**Information supplied**
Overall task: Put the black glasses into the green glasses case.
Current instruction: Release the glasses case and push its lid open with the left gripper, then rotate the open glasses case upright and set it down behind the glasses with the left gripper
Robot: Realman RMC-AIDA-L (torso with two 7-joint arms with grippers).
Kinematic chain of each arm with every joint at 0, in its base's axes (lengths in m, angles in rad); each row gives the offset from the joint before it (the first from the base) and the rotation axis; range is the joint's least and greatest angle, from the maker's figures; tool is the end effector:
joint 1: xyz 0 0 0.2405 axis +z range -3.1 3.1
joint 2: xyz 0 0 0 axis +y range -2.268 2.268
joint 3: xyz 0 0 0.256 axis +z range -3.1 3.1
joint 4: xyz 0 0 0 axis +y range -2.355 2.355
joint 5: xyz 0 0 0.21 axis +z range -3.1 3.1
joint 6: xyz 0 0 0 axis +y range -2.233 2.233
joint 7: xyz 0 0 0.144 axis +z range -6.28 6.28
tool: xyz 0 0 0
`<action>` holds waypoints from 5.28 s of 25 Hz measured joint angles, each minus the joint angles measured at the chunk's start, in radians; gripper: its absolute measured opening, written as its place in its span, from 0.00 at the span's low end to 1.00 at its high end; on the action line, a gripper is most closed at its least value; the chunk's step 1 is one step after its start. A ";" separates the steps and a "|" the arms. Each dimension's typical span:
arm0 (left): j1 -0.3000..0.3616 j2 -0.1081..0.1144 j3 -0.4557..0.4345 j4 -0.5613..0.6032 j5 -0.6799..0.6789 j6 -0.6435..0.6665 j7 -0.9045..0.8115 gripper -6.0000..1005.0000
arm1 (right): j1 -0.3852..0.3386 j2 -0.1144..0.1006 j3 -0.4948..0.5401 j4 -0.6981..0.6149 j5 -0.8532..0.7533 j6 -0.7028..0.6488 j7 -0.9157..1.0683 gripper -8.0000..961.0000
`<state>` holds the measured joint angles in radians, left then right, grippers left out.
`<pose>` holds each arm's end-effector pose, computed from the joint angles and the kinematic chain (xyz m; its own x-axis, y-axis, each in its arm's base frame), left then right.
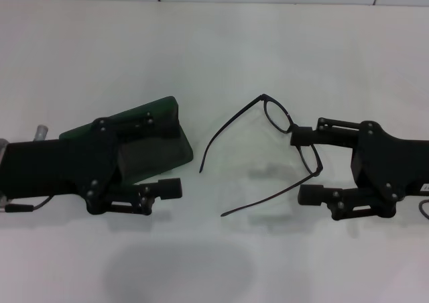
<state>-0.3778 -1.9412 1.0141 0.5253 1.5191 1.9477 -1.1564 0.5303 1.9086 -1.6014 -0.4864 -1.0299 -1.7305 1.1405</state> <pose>-0.2608 0.2569 0.0358 0.6614 0.1714 0.7302 0.1971 -0.9790 0.0512 0.2039 0.2916 -0.0071 0.6776 -0.1613 -0.7176 -0.0937 -0.9866 0.1334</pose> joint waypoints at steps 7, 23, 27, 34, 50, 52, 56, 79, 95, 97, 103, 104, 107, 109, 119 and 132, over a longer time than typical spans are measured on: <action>-0.012 -0.001 -0.006 0.001 0.004 -0.001 -0.009 0.88 | -0.043 0.025 0.091 -0.058 -0.081 -0.002 0.002 0.86; 0.000 -0.031 -0.057 0.257 -0.074 -0.001 -0.213 0.88 | -0.086 0.027 0.228 -0.023 -0.088 0.020 -0.022 0.86; 0.052 -0.074 -0.093 0.742 0.077 -0.162 -0.567 0.88 | -0.136 0.028 0.325 -0.006 -0.089 0.023 -0.039 0.86; 0.040 -0.146 0.011 1.254 0.747 -0.351 -0.908 0.87 | -0.201 0.059 0.419 0.003 -0.089 0.024 -0.073 0.86; -0.118 -0.148 0.219 0.920 1.107 -0.405 -1.097 0.87 | -0.180 0.073 0.443 0.021 -0.090 0.054 -0.089 0.86; -0.121 -0.148 0.235 0.911 1.135 -0.424 -1.110 0.87 | -0.181 0.074 0.443 0.021 -0.090 0.058 -0.089 0.86; -0.147 -0.146 0.262 0.875 1.178 -0.430 -1.135 0.87 | -0.186 0.075 0.443 0.021 -0.090 0.062 -0.090 0.86; -0.168 -0.148 0.303 0.953 1.196 -0.429 -1.137 0.22 | -0.188 0.076 0.440 0.046 -0.090 0.062 -0.099 0.86; -0.455 -0.150 0.508 0.685 1.190 -0.818 -1.001 0.21 | -0.168 0.103 0.421 0.061 -0.194 0.004 -0.097 0.86; -0.479 -0.151 0.544 0.621 1.189 -0.894 -1.000 0.21 | -0.168 0.104 0.420 0.073 -0.194 -0.001 -0.097 0.86; -0.538 -0.154 0.622 0.479 1.178 -1.033 -0.998 0.22 | -0.172 0.104 0.420 0.085 -0.194 -0.001 -0.098 0.86; -0.554 -0.155 0.625 0.448 1.169 -1.035 -0.994 0.22 | -0.172 0.104 0.421 0.085 -0.194 -0.001 -0.098 0.86; -0.573 -0.156 0.630 0.395 1.126 -1.039 -0.965 0.22 | -0.170 0.104 0.421 0.085 -0.194 0.004 -0.098 0.86; -0.574 -0.157 0.640 0.381 1.105 -1.041 -0.950 0.22 | -0.168 0.104 0.422 0.085 -0.194 0.005 -0.098 0.86; -0.567 -0.159 0.717 0.368 1.096 -1.042 -0.948 0.23 | -0.168 0.104 0.422 0.085 -0.194 0.006 -0.099 0.86; -0.569 -0.159 0.722 0.374 1.073 -1.031 -0.954 0.24 | -0.171 0.104 0.425 0.098 -0.194 0.008 -0.099 0.86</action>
<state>-0.9473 -2.1002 1.7363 0.8996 2.5923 0.9164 -2.1105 0.3589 2.0125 -1.1762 -0.3882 -1.2241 -1.7226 1.0415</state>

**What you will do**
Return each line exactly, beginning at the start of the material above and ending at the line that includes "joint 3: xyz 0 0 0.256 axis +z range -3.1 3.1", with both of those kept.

**Solution to this task**
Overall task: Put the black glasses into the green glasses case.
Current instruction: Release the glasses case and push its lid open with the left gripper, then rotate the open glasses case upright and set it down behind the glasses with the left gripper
Robot: Realman RMC-AIDA-L (torso with two 7-joint arms with grippers).
Kinematic chain of each arm with every joint at 0, in its base's axes (lengths in m, angles in rad); each row gives the offset from the joint before it (the first from the base) and the rotation axis; range is the joint's least and greatest angle, from the maker's figures; tool is the end effector:
joint 1: xyz 0 0 0.2405 axis +z range -3.1 3.1
joint 2: xyz 0 0 0 axis +y range -2.268 2.268
joint 3: xyz 0 0 0.256 axis +z range -3.1 3.1

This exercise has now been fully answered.